You only have so much money.
So you may be struggling over whether it's better to save it for an emergency or pay off debt.
This decision can send some people into financial paralysis. They aren't sure what to do, so they don't fully commit to either choice.
But consider this: A Federal Reserve report on the economic well-being of U.S. households found that 40 percent of survey participants couldn’t cover a $400 emergency expense. To raise funds, people said they would have to sell something or borrow the money.
Here's a question on the savings vs. debt debate that I received recently from a reader during my weekly live online chat.
Q: I am pregnant with my first child. I moved in with a friend at the end of last year to save money and pay down debt. My timeline to move out has changed due to my pregnancy. I’ve been saving to pay off a 401(k) loan. I’m debating if I should pay off the loan or keep the money in my savings account, just in case, due to my impending new arrival. I will be out of work for four months of paid leave. But I will have to make those biweekly payments for the loan while I am out on maternity leave.
Thank goodness for the paid leave. Even so, the birth of a child can bust your budget more than you expect. I wouldn’t deplete the savings to pay off the 401(k) loan. Just keep making the payments out of the income you’ll receive while on leave.
It’s hard to see money just sitting there in the bank barely earning any interest. But your emergency pot is there for a purpose. You always need a rainy-day fund, because it always rains. It could be a drizzle or a severe downpour.

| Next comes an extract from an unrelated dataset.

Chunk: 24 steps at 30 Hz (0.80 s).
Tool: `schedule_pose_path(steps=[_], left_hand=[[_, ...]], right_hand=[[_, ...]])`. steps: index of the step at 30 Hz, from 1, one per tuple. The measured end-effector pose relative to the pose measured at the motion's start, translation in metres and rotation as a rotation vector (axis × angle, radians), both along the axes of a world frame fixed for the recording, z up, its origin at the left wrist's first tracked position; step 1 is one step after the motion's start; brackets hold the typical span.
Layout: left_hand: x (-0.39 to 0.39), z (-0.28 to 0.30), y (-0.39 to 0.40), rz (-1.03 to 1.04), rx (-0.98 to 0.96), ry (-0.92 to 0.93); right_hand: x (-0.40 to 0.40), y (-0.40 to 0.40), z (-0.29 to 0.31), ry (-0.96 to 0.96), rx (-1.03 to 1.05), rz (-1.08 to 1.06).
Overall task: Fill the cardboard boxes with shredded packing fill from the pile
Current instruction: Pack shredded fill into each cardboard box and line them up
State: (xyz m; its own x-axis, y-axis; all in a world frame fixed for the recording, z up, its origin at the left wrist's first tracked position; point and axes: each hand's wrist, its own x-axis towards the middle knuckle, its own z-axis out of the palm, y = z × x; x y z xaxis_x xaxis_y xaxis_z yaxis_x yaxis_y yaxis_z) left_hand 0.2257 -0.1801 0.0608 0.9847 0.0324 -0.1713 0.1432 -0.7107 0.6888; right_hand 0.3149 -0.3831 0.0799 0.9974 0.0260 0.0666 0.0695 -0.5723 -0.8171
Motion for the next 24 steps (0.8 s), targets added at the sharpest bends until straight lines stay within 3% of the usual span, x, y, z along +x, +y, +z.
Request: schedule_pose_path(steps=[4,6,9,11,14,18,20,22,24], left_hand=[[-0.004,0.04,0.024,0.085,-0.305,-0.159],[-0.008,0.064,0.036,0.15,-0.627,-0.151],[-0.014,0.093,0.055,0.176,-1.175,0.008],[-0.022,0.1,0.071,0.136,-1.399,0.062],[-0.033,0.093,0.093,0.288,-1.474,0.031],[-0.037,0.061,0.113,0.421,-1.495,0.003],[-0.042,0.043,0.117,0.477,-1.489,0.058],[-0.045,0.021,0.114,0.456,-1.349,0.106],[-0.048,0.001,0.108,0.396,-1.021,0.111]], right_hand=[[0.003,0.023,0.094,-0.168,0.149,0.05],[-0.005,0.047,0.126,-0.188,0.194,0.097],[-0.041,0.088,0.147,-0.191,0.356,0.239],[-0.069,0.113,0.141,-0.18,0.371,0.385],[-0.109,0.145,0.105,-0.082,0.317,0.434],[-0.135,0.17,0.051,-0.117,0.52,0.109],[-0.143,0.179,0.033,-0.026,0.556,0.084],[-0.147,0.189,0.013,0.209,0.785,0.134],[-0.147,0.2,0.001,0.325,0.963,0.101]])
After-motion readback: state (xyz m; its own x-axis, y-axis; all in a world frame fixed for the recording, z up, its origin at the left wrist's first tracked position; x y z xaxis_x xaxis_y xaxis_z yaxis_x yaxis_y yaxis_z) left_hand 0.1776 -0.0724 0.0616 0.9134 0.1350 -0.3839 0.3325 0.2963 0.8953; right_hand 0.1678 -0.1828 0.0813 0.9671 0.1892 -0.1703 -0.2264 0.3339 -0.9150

That is why every dollar of your earnings should have a destination. I try to get people to understand that their emergency savings isn’t growth money. It’s not like your retirement account, which needs to grow to keep pace with inflation. The mission of your rainy-day account is to keep you from having to sell stuff or borrow when you have an unexpected expense.
You have to have some savings even while digging yourself out of debt. If you don’t, and a crisis comes up, you’ll end up just going further into debt or bothering your friends and relatives for money. And trust me, I’ve heard from a lot of them. They are tired of you hitting them up.
So you are asking the wrong question when you ask if you should save or pay off debt. You should be asking: How much should I have in savings if I'm deep in debt?
To arrive at this figure, first consider your employment stability. Is your job secure?
If you aren't sure your job is safe, you'll need cash to help cover your expenses while you look for new employment. The debt matters, but a roof over your head and other life necessities become the priority. You may think you'll find another job quickly, but what if that doesn't happen?
Even if you’re confident that your job is protected (or as reasonably sure as any worker can be these days), put on hold any plans to save the recommended three to six months' worth of living expenses. You should definitely aim for this goal eventually, but not now. Instead, just save enough to cover the typical emergencies that frequently come up, such as a significant car repair.
A comfortable emergency fund for most people is probably between $1,000 and $1,500. Once you reach this goal, stop saving and use any extra money you get to attack the debt.
If your situation changes — such as if you have an unplanned pregnancy or there's a legitimate possibility of a layoff — slow down or put your aggressive debt-reduction plan on hold.
It’s good that the reader wants her 401(k) loan paid off as quickly as possible, but the pregnancy creates a higher financial priority for now. She has to have some “just-in-case” money.
What happens if there are complications and she needs to take leave without pay? What if a roommate with a baby was more than her friend bargained for and this new mother has to look for alternative housing?
The answer to your question of whether you should save or pay off debt is that you need to do both.